They Could Even Buy Ketchup: Investors See No Limit to BOJ Tools

  • Central bank seen buying anything from mortgages to property
  • `We want some Kuroda magic,' Ibayashi of UBS Japan says

Japan stock investors, who’ve had next to nothing to cheer about in 2016, are looking for a little creativity from a familiar ally.

Asset managers and analysts, caught out by Governor Haruhiko Kuroda at least twice before, aren’t ruling anything out when the Bank of Japan decides on monetary policy this week. The bank could buy assets from housing loans to actual real estate to stimulate the market, they say, as a rout in oil prices thwarts inflation and helped send shares to their worst start on record. Daiwa Securities Group Inc. says the BOJ has plenty of dry powder.

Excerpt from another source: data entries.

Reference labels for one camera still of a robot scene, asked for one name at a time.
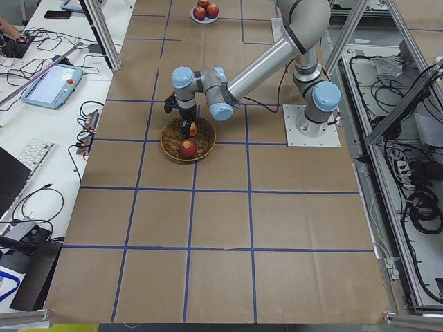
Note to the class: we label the red apple plate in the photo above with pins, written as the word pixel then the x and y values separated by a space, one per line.
pixel 203 3
pixel 212 11
pixel 199 13

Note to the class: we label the white keyboard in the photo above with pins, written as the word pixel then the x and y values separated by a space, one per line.
pixel 34 154

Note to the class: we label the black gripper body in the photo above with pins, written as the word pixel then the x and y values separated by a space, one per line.
pixel 187 112

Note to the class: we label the aluminium frame post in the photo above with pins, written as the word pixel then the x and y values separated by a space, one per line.
pixel 96 20

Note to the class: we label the red apple plate outer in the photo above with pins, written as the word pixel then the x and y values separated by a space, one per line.
pixel 203 3

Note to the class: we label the red apple plate back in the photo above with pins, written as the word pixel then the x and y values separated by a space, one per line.
pixel 212 11

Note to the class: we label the dark red apple in basket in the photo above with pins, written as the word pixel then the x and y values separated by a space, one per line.
pixel 187 149

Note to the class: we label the red apple plate front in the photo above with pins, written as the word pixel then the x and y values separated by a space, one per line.
pixel 199 13

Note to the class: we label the woven wicker basket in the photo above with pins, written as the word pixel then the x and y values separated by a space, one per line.
pixel 171 137

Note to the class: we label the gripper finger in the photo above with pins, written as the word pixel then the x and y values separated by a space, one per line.
pixel 185 128

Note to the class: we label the light blue plate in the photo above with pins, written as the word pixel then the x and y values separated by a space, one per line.
pixel 206 21

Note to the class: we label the blue teach pendant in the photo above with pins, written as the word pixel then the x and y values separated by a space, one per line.
pixel 54 88

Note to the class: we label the red yellow apple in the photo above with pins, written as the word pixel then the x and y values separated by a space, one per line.
pixel 193 129

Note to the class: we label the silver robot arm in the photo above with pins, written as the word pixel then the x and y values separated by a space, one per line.
pixel 304 22

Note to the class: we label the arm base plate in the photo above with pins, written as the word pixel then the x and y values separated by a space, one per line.
pixel 328 138

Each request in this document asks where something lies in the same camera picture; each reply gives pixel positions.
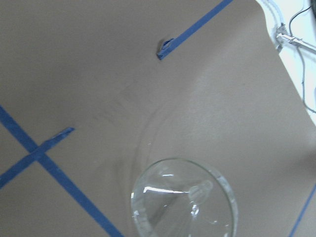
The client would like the clear glass funnel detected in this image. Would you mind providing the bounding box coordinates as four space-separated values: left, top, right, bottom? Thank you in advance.
130 158 238 237

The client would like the brown paper table cover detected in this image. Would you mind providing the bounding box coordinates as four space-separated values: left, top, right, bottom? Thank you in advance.
0 0 316 237

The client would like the white curved bracket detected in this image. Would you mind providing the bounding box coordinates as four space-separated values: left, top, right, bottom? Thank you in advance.
257 0 288 53

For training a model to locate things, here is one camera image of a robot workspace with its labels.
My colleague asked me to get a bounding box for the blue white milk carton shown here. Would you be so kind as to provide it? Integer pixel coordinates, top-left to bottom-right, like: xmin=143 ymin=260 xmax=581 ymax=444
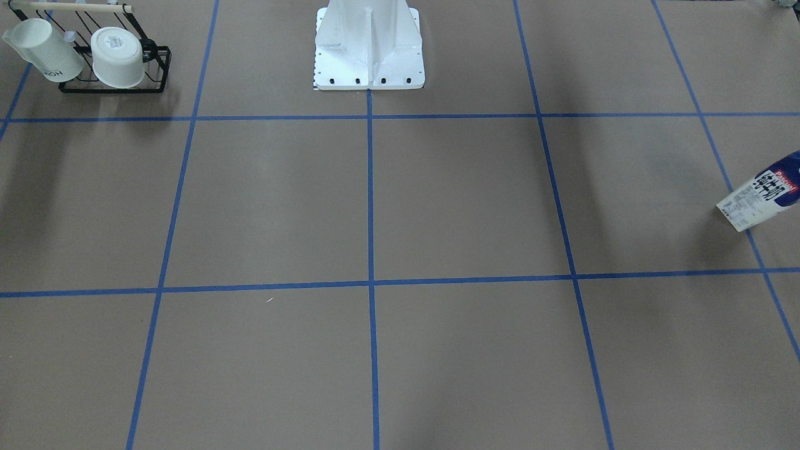
xmin=716 ymin=151 xmax=799 ymax=233

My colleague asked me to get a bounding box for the white camera post with base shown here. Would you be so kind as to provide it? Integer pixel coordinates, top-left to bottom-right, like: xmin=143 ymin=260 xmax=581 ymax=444
xmin=312 ymin=1 xmax=426 ymax=91

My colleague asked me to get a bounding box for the white cup in rack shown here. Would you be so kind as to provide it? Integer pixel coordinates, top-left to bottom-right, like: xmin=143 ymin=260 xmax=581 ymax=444
xmin=89 ymin=27 xmax=145 ymax=89

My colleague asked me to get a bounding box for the black wire dish rack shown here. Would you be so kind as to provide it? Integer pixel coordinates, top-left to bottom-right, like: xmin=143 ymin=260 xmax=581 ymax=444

“They could buy ketchup, throw money out of helicopters,” said Eiji Kinouchi, chief technical analyst at Japan’s second-largest brokerage. “The possibilities are limitless. People are always saying the BOJ has run out of options, but they’re wrong.”

The central bank surprised investors last month by unveiling changes including a plan to buy more exchange-traded funds. Stocks jumped, and then reversed gains as traders viewed the measures as adjustments to the existing program rather than new stimulus. As attention turns to Friday’s decision, Nomura Holdings Inc. says the BOJ should look beyond just increasing the pace of its record bond-buying.

“We think even a decision to ease further at the January BOJ monetary policy meeting would not be enough to calm the market,” Nomura strategists led by Hisao Matsuura wrote in a note this month. “From the standpoint of measures to support share prices, we think changes in the BOJ’s fixed amounts of ETF purchases would be more effective.”

Counter-Productive

Mitsubishi UFJ Morgan Stanley Securities Co. says increasing buying of Japanese government debt to 100 trillion yen ($845 billion) a year from the current 80 trillion yen would probably be counter-productive, as it would make investors think the BOJ had reached a limit in debt buying. The central bank’s stimulus already gives it leeway to snap up every new bond the government issues.

Stepping up ETF purchases is one option, according to Junsuke Senoguchi, a senior equity strategist at Mitsubishi UFJ Morgan Stanley. While the BOJ owns about half the ETF market, its 3.3 trillion yen a year in buying is less than 1 percent of the value of companies listed in Tokyo, he said. Housing loans is another possibility instead of JGBs, while the central bank could even opt to buy property, although this is a longer shot, he said.

“They could do anything,” said Toru Ibayashi, head of Japanese equities at UBS Group AG’s wealth management unit in Tokyo, who expects the BOJ to add to stimulus within the next six months. The unpredictability is making it harder to formulate investment strategies, he said.

Kuroda Magic

Kuroda’s accelerated stimulus from April 2013 weakened the yen as much as 30 percent, sending corporate profits to a record and the Topix index up more than 60 percent. A second round in October 2014 was also cheered by investors. After the global equity rout erased $411 billion from Japanese stocks this year, Ibayashi says the BOJ must move again.

“We want some Kuroda magic,” he said.

For Daiwa’s Kinouchi, the market isn’t pricing in additional easing. He cites poor relative performance this year by financial and property stocks, which usually benefit from expectations of easier monetary conditions. Just six of 42 economists surveyed by Bloomberg predict changes Friday. Kuroda played down the impact of recent market gyrations at Davos last weekend, while some BOJ officials view this week’s decision as a close call, according to people familiar with the discussions at the central bank.

Wasted Bullet

Binay Chandgothia, a portfolio manager at Principal Global Investors in Hong Kong, doesn’t expect more stimulus this time.

“I don’t think the BOJ would like to waste a bullet at this point, given the weakness is global and not linked to Japan,” Chandgothia said. “So unless there is coordinated action by global banks, I don’t see the BOJ jumping into significant easing.”

For Daiwa’s Kinouchi, the actions of other central banks, even if not coordinated, are a reason to act. European Central Bank President Mario Draghi boosted global stock markets last week when he said the bank could add to asset purchases as soon as March.

“The ECB said they will increase easing, and that leaves the risk of the yen going higher,” Kinouchi said. “If the BOJ doesn’t do something now, it will be too late.”